福祉用具・機器の基礎研修~触れて学ぶ福祉用具の選定と使用方法~
2016年9月7日
但馬県民局但馬長寿の郷、総合リハビリテーションセンター、西播磨総合リハビリテーションセンターそれぞれの福祉用具展示施設をお借りし、講師に但馬長寿の郷セラピスト中西智也氏及び竹内麻菜美氏、株式会社ひまわり住環境研究室長でセラピストの正木健一氏をお迎えして「福祉用具・機器の基礎研修」を開催しました。
人が自分らしい生活を構成する要素は、「くらし」「日常生活動作」「姿勢と動作」「身体機能」に分けられます。日常生活動作は、主な活動は座位、臥位と移動の3つの動作で成り立っており、介助の負担を軽減するためには環境を整えることが重要です。
基本的な生活姿勢は座位が多いのですが、安定な着座がなければ、背に負担が大きく危険であることを介助者が気づくことです。座位と姿勢の関係は重要です。24時間の生活で考えると、座ることの時間は長いもので、その安定度が求められます。座位の改善はすごく大事なことです。体(体幹)の上に顔があるから嚥下ができます。悪い姿勢のままだと内臓圧迫して食事ができないし、いろいろなリスクを招いてしまいます。このような場合、ご利用者はわからないので介助者が理解し、チームでアプローチすることが重要です。

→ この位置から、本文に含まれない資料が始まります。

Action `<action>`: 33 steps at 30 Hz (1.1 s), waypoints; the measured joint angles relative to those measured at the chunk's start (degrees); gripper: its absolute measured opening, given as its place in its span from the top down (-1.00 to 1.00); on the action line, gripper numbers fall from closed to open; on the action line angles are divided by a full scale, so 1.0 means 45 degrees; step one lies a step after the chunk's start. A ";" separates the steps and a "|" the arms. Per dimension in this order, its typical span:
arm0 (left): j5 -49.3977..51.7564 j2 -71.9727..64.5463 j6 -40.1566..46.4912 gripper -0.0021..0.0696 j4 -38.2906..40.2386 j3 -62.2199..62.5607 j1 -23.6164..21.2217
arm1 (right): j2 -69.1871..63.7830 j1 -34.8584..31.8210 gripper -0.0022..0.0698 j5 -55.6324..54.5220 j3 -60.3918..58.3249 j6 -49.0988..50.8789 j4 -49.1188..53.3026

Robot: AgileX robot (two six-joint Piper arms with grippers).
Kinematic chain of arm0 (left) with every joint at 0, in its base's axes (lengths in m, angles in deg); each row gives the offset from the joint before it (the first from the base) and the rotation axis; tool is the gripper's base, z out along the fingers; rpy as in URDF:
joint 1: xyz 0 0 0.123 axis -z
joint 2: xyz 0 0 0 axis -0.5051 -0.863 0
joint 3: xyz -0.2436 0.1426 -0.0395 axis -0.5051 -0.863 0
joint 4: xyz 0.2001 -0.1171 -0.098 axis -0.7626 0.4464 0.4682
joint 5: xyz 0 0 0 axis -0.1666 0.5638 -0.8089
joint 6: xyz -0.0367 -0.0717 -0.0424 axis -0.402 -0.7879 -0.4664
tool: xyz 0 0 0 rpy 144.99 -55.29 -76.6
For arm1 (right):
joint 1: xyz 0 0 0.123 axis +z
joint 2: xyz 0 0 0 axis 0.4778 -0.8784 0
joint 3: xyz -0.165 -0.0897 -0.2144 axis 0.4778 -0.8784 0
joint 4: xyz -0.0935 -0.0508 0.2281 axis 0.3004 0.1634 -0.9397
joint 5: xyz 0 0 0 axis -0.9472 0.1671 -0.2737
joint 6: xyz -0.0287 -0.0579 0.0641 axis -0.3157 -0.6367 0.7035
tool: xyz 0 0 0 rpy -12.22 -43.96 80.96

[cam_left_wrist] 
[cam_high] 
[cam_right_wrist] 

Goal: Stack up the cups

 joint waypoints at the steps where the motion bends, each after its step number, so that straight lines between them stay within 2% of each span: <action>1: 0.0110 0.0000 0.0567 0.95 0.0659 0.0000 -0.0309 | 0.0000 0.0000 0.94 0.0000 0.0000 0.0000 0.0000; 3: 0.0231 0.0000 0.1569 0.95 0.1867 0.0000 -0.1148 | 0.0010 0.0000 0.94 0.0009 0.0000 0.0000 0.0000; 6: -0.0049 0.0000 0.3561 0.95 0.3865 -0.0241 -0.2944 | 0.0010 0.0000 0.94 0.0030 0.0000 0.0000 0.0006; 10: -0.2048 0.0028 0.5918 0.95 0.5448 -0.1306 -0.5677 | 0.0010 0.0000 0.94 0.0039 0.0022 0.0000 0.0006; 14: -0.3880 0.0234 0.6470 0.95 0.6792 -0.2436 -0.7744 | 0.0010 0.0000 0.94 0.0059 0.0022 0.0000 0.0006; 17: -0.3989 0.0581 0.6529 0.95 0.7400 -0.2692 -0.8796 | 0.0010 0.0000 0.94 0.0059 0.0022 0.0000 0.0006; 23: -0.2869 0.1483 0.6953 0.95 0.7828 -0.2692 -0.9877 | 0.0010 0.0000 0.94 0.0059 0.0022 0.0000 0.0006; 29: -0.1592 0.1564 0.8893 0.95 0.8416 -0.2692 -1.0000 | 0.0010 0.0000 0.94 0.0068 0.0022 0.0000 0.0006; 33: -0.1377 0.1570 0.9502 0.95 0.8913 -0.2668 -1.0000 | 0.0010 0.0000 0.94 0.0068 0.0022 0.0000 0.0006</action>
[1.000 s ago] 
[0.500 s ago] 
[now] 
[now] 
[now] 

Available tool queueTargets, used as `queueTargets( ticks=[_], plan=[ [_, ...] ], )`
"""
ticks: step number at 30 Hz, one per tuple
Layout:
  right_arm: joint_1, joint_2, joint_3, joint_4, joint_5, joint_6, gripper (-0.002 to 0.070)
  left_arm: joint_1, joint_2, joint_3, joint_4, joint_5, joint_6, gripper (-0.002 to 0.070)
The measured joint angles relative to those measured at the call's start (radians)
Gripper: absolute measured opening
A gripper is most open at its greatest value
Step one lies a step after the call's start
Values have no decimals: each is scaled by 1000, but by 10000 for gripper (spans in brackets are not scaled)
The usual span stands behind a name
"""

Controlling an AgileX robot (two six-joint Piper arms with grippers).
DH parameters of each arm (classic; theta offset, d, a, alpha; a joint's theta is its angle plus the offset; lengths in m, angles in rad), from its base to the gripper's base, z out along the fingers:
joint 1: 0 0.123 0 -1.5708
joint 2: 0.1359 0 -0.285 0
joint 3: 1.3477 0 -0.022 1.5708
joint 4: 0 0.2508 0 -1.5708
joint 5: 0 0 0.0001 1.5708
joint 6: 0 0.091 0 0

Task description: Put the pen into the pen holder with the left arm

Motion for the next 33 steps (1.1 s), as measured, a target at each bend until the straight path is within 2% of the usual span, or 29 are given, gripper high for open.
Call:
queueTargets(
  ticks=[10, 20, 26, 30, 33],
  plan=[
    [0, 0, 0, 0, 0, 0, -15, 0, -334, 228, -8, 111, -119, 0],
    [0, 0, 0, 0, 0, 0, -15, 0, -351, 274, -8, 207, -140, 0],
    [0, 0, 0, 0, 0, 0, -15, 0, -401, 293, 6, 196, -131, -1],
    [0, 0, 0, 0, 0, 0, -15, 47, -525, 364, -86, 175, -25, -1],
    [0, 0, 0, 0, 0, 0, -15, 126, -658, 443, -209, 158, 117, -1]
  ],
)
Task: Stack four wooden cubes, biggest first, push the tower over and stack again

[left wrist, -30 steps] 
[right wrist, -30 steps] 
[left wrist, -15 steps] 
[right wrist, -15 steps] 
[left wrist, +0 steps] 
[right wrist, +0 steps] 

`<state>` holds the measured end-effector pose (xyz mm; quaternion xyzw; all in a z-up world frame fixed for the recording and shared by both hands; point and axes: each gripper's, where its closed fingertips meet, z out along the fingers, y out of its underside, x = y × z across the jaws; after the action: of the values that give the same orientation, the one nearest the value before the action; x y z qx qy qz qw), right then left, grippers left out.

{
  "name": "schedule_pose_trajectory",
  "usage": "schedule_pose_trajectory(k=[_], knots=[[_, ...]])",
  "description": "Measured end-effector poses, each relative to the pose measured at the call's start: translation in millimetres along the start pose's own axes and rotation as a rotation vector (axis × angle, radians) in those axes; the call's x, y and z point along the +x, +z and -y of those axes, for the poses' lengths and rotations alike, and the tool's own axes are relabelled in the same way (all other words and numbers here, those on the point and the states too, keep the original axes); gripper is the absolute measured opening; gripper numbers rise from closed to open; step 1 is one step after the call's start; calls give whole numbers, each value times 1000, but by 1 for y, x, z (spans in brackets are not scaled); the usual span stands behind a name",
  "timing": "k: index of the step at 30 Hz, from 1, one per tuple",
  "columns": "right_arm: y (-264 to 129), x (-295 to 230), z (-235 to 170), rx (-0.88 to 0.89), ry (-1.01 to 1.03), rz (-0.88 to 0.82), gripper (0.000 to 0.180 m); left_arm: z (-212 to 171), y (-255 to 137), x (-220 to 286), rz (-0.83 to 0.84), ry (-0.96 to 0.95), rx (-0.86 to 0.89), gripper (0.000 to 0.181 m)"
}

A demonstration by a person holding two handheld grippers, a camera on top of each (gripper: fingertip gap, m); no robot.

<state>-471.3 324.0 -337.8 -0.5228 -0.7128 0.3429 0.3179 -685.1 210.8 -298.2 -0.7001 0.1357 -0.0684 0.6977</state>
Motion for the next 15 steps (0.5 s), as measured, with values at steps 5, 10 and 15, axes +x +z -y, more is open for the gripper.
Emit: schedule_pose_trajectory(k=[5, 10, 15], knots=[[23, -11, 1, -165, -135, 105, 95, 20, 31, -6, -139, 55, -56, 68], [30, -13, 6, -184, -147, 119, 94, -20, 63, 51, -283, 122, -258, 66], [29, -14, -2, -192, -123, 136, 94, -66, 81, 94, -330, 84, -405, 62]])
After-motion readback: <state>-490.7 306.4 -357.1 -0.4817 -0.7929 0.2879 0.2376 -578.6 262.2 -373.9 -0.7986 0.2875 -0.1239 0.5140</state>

介護に必要な三要素は時間・力・空間です。ベッドの高さを調整することは重要で、高さ調整・位置や向きの変更・作業空間の確保・スライディングシートなどにより、不自然な姿勢にならないようにすることです。どのようなバランスでケアするかによって介護者の負担が変わります。
本人の自立支援という観点からすると本人の能力を高める必要があります。環境整備は本人の能力が発揮しやすくなり、介護者の負担軽減になります。自分がしたい時にできるようになるために「ケアプランが自立支援」であるかどうかは一番重要なことです。
福祉用具の考え方は、安全・確実であること、本人の能力を発揮しやすいこと、介護者の負担が少ないこと、状況により手段を使い分けることにより、本人・介護者ともに負担が少なく、安全に頻度高くできること、さらに健康的な生活を送れることが大切です。
要介護度が高くなるほど活動性が低く、その分、褥そうなど二次障害が発生しやすいのでその予防と介護負担の軽減が必要です。要介護度が低いと活動性が高くなり、転倒などによる障害発生やそのことによる要介護度の重度化が懸念されるのでその予防が必要です。中度は身体機能を補う何らかの対策を講じる必要があり、それにより活動性・安全性が高まります。
健康的な生活を送るために、介護者の家族が考える生活と本人が望む生活のギャップを埋め、本人に関わるさまざまな人とのチームアプローチにより、モニタリングして理解を深めていく事が大切です。
研修の後半には、福祉用具展示施設に移動して福祉用具・機器の説明を受け、車いすの解説やスライディングシートの使用方法の体験をしました。たくさんの福祉機器・用具を見て、また、体験を通して多くのことが会得できた研修となりました。